The Future of Breast Reconstruction
News While society’s understanding of breast cancer continues to develop, there has been an increase in the medical community’s awareness of the options designed to help women deal with the physical after effects.
Some of the most significant progress — both in awareness and in technology — of mastectomy is in the area of breast reconstruction.
“A field that has seen a great deal of advancement,” explains Doctor Peter Lennox, a Vancouver-based plastic surgeon, “is immediate breast reconstruction, which is when breast reconstruction is either started or done completely at the same time as a mastectomy.”
“Implant reconstruction used to involve two stages. A tissue expander was used to help shape the skin and then you would go back to the operating room a few months later to add a permanent implant. With dermal matrices and the right candidate, we can skip that step"
Toronto plastic surgeon Doctor Mitch Brown would agree, “There have been improvements in technology available for plastic surgeons to provide good results in immediate breast reconstruction. Some of those advances have been medical devices and breast implant technology, as well as the materials we use as internal tissue support structures known as acellular dermal matrices (ADM).”
Dr. Lennox is equally as enthusiastic about developments in ADMs. “Acellular dermal matrices—of which AlloDerm® Regenerative Tissue Matrix falls into this category—can help promote good outcomes in breast reconstruction surgery…because it becomes incorporated into the patient’s own tissue and acts as support where soft tissue exists.”
He also notes that another advantage of ADMs is that they allow direct-to-implant reconstruction, which hadn’t been possible before. “Implant reconstruction used to involve two stages. A tissue expander was used to help shape the skin and then you would go back to the operating room a few months later to add a permanent implant. With dermal matrices and the right candidate, we can skip that step and, at the same time as a mastectomy, go directly to putting in a breast implant. Thanks to ADMs, everything can be done in one operation.”
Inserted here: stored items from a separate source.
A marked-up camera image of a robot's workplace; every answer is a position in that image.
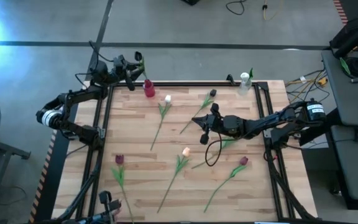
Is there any grey desk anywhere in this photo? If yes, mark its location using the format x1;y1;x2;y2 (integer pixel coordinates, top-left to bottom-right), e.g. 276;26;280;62
321;49;358;128

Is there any black metal beam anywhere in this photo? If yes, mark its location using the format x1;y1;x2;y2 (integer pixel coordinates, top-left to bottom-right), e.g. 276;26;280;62
333;15;358;59

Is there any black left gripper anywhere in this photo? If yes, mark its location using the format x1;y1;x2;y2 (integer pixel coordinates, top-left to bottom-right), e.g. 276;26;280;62
112;55;145;91

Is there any black handheld device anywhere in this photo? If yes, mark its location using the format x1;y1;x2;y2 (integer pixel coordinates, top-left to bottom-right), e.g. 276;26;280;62
99;190;122;218

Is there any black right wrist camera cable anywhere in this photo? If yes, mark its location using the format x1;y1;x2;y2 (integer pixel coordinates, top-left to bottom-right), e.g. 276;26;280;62
204;133;224;167

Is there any clear glass vase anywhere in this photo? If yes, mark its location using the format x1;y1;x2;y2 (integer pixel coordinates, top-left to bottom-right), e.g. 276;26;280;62
237;73;254;96

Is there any red glass vase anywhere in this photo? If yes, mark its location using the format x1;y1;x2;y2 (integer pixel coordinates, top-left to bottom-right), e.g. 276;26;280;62
143;78;156;98

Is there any bundle of floor cables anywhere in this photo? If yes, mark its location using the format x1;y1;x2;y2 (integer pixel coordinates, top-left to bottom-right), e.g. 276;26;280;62
285;68;332;110

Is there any hazard-striped black floor mat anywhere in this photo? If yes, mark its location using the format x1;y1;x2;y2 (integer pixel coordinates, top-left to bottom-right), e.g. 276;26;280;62
29;95;80;224
333;0;358;26

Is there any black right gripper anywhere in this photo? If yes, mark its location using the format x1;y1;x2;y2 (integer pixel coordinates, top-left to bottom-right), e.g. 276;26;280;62
191;104;226;146

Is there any black artificial tulip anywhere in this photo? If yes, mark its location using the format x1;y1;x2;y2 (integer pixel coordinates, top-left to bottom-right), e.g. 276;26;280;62
179;89;218;135
134;51;150;82

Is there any grey bench table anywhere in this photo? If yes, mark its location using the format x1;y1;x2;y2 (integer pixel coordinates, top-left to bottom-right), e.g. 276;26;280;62
329;124;358;210

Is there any black aluminium table frame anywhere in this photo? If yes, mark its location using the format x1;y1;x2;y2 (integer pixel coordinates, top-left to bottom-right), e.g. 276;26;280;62
56;74;318;222

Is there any yellow cable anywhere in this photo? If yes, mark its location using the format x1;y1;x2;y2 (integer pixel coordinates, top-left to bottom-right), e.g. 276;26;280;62
261;0;285;22

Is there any dark red artificial tulip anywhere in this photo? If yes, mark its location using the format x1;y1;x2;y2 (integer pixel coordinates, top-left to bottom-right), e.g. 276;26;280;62
203;156;249;214
110;154;135;224

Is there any black coiled cable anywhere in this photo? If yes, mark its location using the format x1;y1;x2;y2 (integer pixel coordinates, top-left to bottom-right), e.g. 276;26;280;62
344;55;358;79
One ADM that sets itself apart from others is AlloDerm® RTM. Doctor John Harper, PhD, SVP Chief Technology Officer at LifeCell, explains “AlloDerm® RTM works by gradually integrating into the patient. As the body grows into AlloDerm®RTM, new tissue is regenerated that doesn’t have the disadvantages of scar tissue.
To produce AlloDerm® RTM, donor tissue cells are removed from the human skin through the LifeCell proprietary processing methods. This prevents it from rejection by the normal transplantation reaction; instead allows it to be accepted as though it were the patient’s own tissue.”
Dr. Lennox also points out that there have also been exciting advancements in fat grafting and breast reconstruction. “You can inject a patient’s fat into different layers of tissue to build up a network of fat cells in the tissue left behind. This allows you to improve the thickness of the mastectomy flap or add the fat tissue to the pectoral muscles to get more volume and improve breast contour and asymmetries. It can really improve the quality of the reconstruction."